- [What to do]
In the copy, include every entry exactly but none of its images.

- [The input]
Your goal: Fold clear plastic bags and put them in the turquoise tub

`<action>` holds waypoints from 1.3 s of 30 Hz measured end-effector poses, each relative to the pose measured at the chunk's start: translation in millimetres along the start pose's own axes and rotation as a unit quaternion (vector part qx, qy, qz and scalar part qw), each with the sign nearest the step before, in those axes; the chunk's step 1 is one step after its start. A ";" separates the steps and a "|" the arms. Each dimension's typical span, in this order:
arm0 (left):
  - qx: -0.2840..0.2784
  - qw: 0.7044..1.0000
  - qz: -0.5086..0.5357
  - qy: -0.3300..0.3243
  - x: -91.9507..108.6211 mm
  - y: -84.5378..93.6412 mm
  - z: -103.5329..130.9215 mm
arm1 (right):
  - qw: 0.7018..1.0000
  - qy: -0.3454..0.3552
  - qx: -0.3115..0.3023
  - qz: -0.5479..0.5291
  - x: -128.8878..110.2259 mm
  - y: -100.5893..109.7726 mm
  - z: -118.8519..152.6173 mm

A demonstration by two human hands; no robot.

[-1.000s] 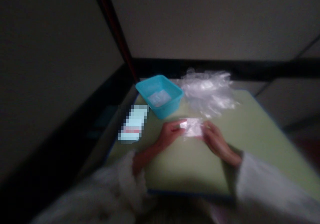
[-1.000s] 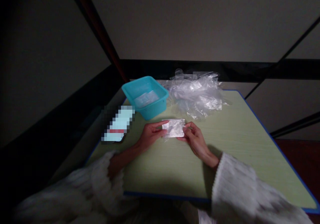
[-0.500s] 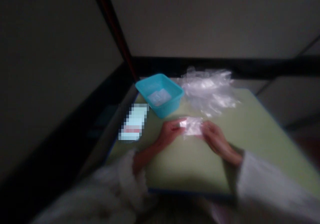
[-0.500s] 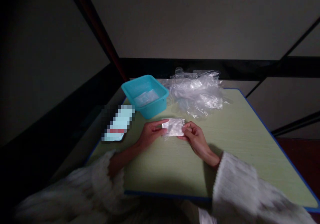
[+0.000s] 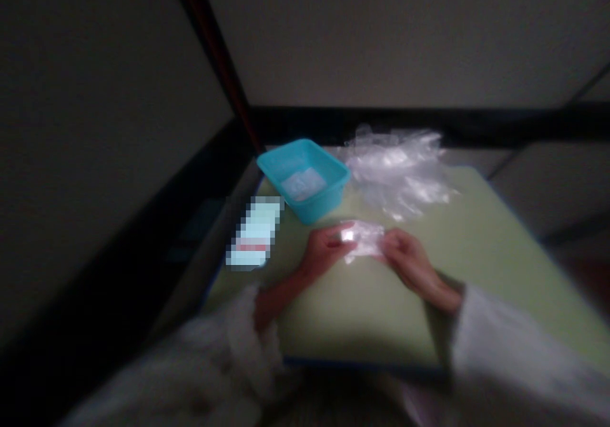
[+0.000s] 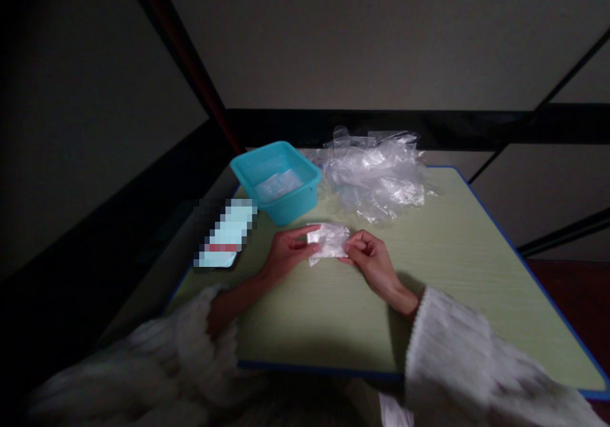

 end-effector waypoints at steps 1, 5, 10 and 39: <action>0.002 1.000 0.000 0.002 0.2 -0.5 0.3 | 1.000 0.002 0.001 0.005 -0.3 -0.2 -0.1; 0.014 1.000 -0.004 0.007 0.4 -2.6 0.5 | 1.000 -0.004 0.008 0.012 0.1 -0.4 -0.7; 0.028 1.000 0.000 0.008 0.4 -4.3 0.5 | 1.000 -0.004 0.006 0.026 0.7 -2.4 -1.5; 0.005 0.999 -0.024 -0.022 0.6 -4.9 3.0 | 0.996 0.054 -0.051 0.049 -8.1 -3.4 4.1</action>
Point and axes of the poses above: each hand's wrist, its own z-axis away from the middle knuckle, its own y-axis out of the back of the hand, x = y × z, the point moved 4 cm from there along -z, towards the middle knuckle, and after that the axes turned 1 degree about -z, right-handed, at the moved point
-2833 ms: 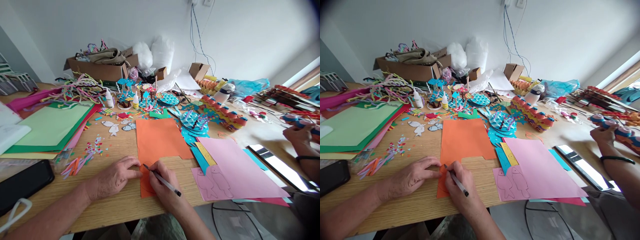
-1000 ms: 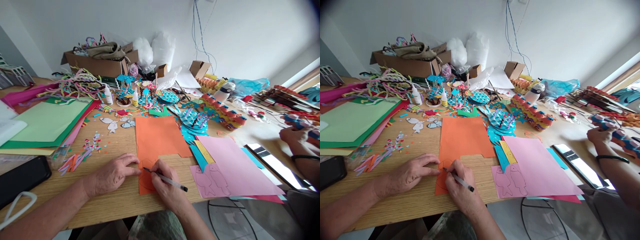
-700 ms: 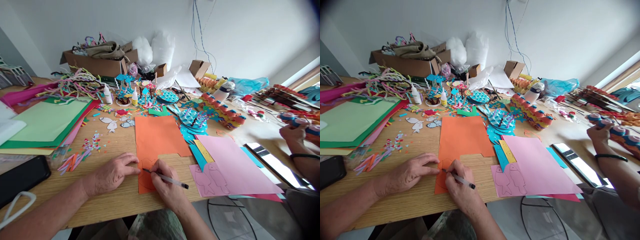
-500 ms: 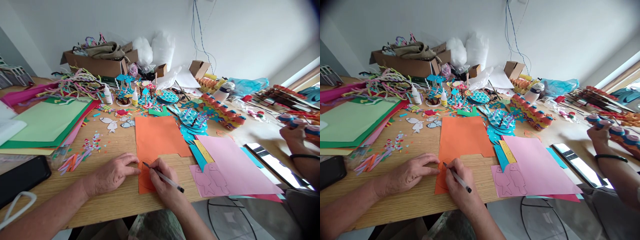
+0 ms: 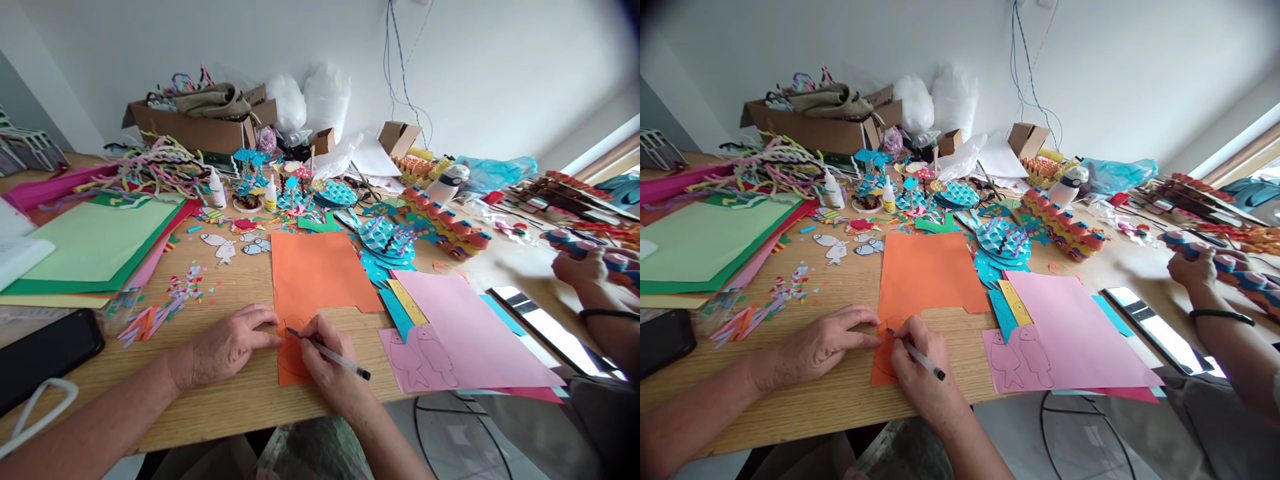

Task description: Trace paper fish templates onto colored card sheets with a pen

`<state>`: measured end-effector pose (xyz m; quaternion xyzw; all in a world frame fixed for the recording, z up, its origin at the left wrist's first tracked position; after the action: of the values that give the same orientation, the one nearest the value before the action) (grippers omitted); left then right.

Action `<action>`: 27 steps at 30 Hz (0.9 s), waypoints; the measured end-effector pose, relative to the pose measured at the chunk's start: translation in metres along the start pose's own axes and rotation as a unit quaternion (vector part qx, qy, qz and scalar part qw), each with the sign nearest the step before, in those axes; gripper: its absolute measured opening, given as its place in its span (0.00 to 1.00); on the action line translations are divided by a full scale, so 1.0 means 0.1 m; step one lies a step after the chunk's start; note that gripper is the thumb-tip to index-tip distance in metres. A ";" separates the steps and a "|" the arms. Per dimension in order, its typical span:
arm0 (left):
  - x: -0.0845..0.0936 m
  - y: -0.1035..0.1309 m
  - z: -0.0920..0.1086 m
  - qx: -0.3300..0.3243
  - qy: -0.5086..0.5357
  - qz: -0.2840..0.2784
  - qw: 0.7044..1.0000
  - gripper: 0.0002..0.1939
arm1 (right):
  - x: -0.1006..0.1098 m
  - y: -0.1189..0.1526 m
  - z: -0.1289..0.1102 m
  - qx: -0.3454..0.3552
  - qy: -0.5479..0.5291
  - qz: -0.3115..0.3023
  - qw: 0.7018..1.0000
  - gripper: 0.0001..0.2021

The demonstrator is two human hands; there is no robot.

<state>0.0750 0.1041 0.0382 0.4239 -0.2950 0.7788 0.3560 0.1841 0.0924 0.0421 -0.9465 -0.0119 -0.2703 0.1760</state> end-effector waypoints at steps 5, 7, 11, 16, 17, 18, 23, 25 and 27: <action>0.00 0.00 0.00 0.002 -0.001 -0.002 1.000 0.25 | 0.00 0.01 0.00 -0.004 -0.013 -0.006 1.000 0.04; 0.00 0.00 0.00 0.002 -0.002 -0.001 1.000 0.24 | 0.00 0.01 0.00 -0.004 -0.017 -0.009 1.000 0.04; 0.02 0.00 0.01 -0.001 -0.002 0.007 1.000 0.24 | 0.01 0.02 0.00 -0.002 -0.019 -0.011 1.000 0.04; 0.01 -0.01 0.02 -0.003 -0.003 0.008 1.000 0.25 | 0.02 0.02 0.00 -0.008 -0.019 -0.004 1.000 0.04; 0.02 -0.01 0.02 -0.003 -0.003 0.009 1.000 0.25 | 0.02 0.02 0.00 -0.009 -0.019 -0.004 1.000 0.04; 0.02 -0.01 0.02 -0.002 -0.003 0.009 1.000 0.24 | 0.02 0.02 0.00 -0.009 -0.018 -0.004 1.000 0.04; 0.01 0.00 0.02 -0.003 -0.004 0.002 1.000 0.25 | 0.00 0.03 0.01 -0.014 -0.021 -0.012 1.000 0.04; 0.00 0.00 0.01 -0.002 -0.005 -0.001 1.000 0.25 | 0.01 0.03 0.03 -0.023 -0.031 -0.008 0.999 0.04; -0.02 0.01 0.00 0.001 -0.007 -0.006 1.000 0.25 | 0.01 0.04 0.04 -0.031 -0.042 -0.005 0.999 0.04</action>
<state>0.0750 0.1029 0.0362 0.4312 -0.2940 0.7742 0.3581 0.1879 0.0901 0.0380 -0.9618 -0.0160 -0.2318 0.1445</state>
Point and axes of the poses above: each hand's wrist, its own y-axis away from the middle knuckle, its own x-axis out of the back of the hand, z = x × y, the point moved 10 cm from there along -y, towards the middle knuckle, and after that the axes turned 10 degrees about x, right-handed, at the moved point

- [Problem solution]
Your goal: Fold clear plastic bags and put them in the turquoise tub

`<action>` holds waypoints from 1.3 s of 30 Hz measured end-effector poses, each relative to the pose measured at the chunk's start: translation in millimetres along the start pose's own axes and rotation as a unit quaternion (vector part qx, qy, qz and scalar part qw), each with the sign nearest the step before, in those axes; the chunk's step 1 is one step after its start. A ";" separates the steps and a "|" the arms. Each dimension's typical span, in this order:
arm0 (left):
  - qx: -0.2840..0.2784
  - qw: 0.7044..1.0000
  - qz: -0.5086..0.5357
  - qy: -0.3300..0.3243
  - x: -91.9507..108.6211 mm
  - y: -84.5378..93.6412 mm
  - z: -103.5329..130.9215 mm
arm1 (right):
  - qw: 0.7018..1.0000
  - qy: -0.3454..0.3552
  - qx: -0.3115..0.3023
  - qz: -0.5479..0.5291
  - x: -128.8878..110.2259 mm
  - y: -100.5893..109.7726 mm
  - z: -118.8519..152.6173 mm

A demonstration by two human hands; no robot.

[-1.000s] 
[-1.000s] 
[-0.500s] 
[-0.500s] 
[+0.000s] 
[+0.000s] 

 end-effector waypoints at steps 1, 5, 10 and 39: <action>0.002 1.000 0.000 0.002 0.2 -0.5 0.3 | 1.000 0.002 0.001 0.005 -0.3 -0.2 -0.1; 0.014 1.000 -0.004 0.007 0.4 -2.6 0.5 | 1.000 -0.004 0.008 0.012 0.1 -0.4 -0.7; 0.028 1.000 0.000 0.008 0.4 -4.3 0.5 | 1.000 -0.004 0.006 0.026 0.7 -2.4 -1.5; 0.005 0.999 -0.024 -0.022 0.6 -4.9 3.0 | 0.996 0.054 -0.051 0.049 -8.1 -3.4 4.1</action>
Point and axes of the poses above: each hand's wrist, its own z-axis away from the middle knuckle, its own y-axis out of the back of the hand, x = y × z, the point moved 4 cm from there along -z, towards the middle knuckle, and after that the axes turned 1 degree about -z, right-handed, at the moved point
-2833 ms: 
-1000 ms: 
-700 ms: 
-500 ms: 
+0 ms: 

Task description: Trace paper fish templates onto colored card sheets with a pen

`<state>`: measured end-effector pose (xyz m; quaternion xyzw; all in a world frame fixed for the recording, z up, its origin at the left wrist's first tracked position; after the action: of the values that give the same orientation, the one nearest the value before the action) (grippers omitted); left then right.

Action `<action>`: 27 steps at 30 Hz (0.9 s), waypoints; the measured end-effector pose, relative to the pose measured at the chunk's start: translation in metres along the start pose's own axes and rotation as a unit quaternion (vector part qx, qy, qz and scalar part qw), each with the sign nearest the step before, in those axes; gripper: its absolute measured opening, given as its place in its span (0.00 to 1.00); on the action line translations are divided by a full scale, so 1.0 means 0.1 m; step one lies a step after the chunk's start; note that gripper is the thumb-tip to index-tip distance in metres. A ";" separates the steps and a "|" the arms. Per dimension in order, its typical span:
arm0 (left):
  - x: -0.0845..0.0936 m
  - y: -0.1035..0.1309 m
  - z: -0.0920..0.1086 m
  - qx: -0.3300..0.3243
  - qy: -0.5086..0.5357
  - qz: -0.2840..0.2784
  - qw: 0.7044..1.0000
  - gripper: 0.0002..0.1939
arm1 (right):
  - x: -0.1006..0.1098 m
  - y: -0.1189..0.1526 m
  - z: -0.1289..0.1102 m
  - qx: -0.3454..0.3552
  - qy: -0.5479..0.5291
  - qz: -0.3115..0.3023
  - qw: 0.7018..1.0000
  - gripper: 0.0001..0.2021

The demonstrator is two human hands; there is no robot.

<state>0.0750 0.1041 0.0382 0.4239 -0.2950 0.7788 0.3560 0.1841 0.0924 0.0421 -0.9465 -0.0119 -0.2703 0.1760</state> end-effector waypoints at steps 5, 7, 11, 16, 17, 18, 23, 25 and 27: <action>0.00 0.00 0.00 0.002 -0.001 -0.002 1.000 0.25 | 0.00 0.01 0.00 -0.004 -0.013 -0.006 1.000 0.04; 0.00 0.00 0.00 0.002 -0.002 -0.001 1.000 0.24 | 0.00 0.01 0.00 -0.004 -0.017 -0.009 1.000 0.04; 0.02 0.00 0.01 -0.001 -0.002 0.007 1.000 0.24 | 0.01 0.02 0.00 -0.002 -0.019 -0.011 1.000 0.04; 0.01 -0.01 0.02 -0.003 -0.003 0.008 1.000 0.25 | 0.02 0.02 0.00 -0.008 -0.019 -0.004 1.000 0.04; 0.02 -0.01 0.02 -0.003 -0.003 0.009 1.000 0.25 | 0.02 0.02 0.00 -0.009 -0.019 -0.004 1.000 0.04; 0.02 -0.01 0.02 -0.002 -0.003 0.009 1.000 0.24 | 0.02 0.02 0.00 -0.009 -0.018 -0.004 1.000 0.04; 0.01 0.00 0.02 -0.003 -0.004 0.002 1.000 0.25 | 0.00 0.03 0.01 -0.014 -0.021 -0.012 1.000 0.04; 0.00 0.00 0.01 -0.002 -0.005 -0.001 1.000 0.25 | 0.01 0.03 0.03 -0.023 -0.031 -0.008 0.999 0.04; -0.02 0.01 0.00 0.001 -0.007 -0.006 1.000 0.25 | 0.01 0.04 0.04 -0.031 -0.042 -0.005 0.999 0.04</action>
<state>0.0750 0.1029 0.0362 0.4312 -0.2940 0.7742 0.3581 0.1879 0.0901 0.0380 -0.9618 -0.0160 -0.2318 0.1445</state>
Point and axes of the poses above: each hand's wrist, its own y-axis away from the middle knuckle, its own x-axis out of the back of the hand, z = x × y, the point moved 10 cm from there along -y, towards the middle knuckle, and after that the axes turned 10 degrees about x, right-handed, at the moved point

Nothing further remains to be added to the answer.